Instructions for the task
In the records below, count every line that includes the word "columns". Provide the total alone.

Data records
################

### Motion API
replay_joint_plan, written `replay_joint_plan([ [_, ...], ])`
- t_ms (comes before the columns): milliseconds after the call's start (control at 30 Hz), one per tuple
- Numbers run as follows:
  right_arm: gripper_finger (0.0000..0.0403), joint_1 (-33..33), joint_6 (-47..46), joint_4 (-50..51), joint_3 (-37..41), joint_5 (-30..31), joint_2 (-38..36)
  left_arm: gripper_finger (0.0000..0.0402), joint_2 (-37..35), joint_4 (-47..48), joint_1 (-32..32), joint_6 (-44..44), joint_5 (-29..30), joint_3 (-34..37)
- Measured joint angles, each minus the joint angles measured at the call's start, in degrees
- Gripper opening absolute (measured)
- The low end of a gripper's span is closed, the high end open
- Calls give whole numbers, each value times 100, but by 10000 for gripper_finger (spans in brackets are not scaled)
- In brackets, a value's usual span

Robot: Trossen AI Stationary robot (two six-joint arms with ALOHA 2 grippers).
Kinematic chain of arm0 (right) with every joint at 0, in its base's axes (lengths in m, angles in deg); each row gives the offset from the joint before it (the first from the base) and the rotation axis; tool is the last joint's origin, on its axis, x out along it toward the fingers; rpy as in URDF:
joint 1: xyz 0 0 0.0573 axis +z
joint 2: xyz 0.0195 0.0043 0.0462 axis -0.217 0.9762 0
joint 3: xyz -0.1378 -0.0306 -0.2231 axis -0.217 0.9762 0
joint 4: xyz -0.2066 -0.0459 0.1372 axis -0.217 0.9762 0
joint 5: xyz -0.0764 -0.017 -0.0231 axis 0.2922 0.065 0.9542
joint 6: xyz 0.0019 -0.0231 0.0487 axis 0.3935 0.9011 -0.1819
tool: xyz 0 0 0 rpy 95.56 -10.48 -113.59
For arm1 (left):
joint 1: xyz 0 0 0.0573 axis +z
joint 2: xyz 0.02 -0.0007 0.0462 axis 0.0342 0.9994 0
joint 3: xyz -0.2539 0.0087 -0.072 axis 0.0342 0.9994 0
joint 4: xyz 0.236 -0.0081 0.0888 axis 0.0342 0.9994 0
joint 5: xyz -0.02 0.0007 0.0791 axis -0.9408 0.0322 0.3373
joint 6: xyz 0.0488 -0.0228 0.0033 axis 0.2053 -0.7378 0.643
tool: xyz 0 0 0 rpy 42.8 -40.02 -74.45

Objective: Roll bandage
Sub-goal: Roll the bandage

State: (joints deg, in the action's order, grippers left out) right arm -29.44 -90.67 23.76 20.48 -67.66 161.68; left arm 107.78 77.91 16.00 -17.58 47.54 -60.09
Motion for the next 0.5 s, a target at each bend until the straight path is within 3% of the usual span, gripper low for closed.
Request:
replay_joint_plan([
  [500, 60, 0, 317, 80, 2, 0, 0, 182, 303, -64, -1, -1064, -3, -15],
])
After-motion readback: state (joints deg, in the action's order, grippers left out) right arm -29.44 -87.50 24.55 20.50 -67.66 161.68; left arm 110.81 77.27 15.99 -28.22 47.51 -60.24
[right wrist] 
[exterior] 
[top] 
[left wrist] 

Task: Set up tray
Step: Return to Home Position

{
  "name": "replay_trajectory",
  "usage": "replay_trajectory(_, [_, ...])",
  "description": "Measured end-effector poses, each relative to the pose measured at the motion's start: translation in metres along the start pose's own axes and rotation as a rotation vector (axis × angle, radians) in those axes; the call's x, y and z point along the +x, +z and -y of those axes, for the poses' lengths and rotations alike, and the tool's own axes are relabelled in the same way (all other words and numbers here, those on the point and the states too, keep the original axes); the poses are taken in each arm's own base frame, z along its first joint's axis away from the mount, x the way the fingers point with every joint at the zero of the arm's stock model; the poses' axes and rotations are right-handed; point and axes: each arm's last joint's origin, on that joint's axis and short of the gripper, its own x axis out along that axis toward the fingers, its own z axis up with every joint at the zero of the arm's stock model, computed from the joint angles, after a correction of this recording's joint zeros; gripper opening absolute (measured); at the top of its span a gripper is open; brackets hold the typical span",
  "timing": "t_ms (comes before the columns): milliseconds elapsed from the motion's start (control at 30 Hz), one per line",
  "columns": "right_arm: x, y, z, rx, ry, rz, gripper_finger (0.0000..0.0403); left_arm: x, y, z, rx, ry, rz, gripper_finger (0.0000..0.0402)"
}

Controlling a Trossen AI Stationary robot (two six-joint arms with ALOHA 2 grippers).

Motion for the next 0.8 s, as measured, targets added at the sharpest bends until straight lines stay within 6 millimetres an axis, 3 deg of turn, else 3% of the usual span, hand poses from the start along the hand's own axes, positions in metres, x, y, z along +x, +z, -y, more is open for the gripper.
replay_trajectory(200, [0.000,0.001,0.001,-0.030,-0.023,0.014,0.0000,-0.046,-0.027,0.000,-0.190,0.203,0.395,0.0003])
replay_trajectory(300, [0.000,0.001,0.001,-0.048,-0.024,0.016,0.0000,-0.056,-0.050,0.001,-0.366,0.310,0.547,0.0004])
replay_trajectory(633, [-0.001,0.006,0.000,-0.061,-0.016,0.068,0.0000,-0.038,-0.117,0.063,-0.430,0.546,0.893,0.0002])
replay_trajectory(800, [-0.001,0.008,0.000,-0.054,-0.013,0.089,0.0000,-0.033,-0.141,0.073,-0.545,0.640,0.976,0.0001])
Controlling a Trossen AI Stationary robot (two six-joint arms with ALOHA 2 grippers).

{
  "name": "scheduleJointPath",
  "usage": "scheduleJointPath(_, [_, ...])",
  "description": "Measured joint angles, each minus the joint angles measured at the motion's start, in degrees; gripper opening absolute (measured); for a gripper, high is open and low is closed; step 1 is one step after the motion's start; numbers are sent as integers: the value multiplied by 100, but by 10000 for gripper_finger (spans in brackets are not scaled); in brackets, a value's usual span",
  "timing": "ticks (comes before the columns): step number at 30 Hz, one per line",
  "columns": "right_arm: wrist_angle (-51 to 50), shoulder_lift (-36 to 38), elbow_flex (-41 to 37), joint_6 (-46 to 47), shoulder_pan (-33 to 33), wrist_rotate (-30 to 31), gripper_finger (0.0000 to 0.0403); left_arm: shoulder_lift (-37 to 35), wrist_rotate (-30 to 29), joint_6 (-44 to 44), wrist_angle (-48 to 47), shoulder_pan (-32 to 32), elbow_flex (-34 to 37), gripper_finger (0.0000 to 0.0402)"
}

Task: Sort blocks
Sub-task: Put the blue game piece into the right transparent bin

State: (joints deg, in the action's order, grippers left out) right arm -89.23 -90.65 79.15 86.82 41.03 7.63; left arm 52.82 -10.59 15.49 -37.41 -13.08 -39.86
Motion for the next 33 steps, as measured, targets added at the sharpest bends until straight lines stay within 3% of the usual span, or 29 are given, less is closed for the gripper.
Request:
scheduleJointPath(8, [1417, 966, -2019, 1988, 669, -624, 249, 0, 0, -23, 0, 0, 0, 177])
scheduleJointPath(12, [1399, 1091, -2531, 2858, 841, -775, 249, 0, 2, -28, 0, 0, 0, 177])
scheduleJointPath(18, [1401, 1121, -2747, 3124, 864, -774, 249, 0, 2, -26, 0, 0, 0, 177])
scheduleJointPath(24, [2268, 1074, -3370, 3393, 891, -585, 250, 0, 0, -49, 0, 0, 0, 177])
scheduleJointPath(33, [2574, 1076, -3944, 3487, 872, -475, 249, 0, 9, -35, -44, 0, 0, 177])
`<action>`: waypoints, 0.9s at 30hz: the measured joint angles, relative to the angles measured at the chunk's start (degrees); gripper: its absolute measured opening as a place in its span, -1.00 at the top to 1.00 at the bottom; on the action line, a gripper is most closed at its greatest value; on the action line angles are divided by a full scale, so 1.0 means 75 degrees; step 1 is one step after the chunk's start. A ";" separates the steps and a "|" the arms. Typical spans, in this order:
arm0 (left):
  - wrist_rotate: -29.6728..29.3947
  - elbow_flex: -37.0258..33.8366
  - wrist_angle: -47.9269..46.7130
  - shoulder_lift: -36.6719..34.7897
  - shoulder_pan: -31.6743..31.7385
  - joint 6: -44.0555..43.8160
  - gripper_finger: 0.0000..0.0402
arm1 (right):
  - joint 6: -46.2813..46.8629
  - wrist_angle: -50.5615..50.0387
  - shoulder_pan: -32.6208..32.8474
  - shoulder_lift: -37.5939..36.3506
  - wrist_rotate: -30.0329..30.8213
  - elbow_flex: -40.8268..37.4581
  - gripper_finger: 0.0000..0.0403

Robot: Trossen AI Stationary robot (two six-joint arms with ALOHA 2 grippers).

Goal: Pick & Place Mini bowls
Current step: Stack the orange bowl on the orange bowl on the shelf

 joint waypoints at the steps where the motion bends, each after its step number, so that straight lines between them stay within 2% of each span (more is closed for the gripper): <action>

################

Finished exercise
5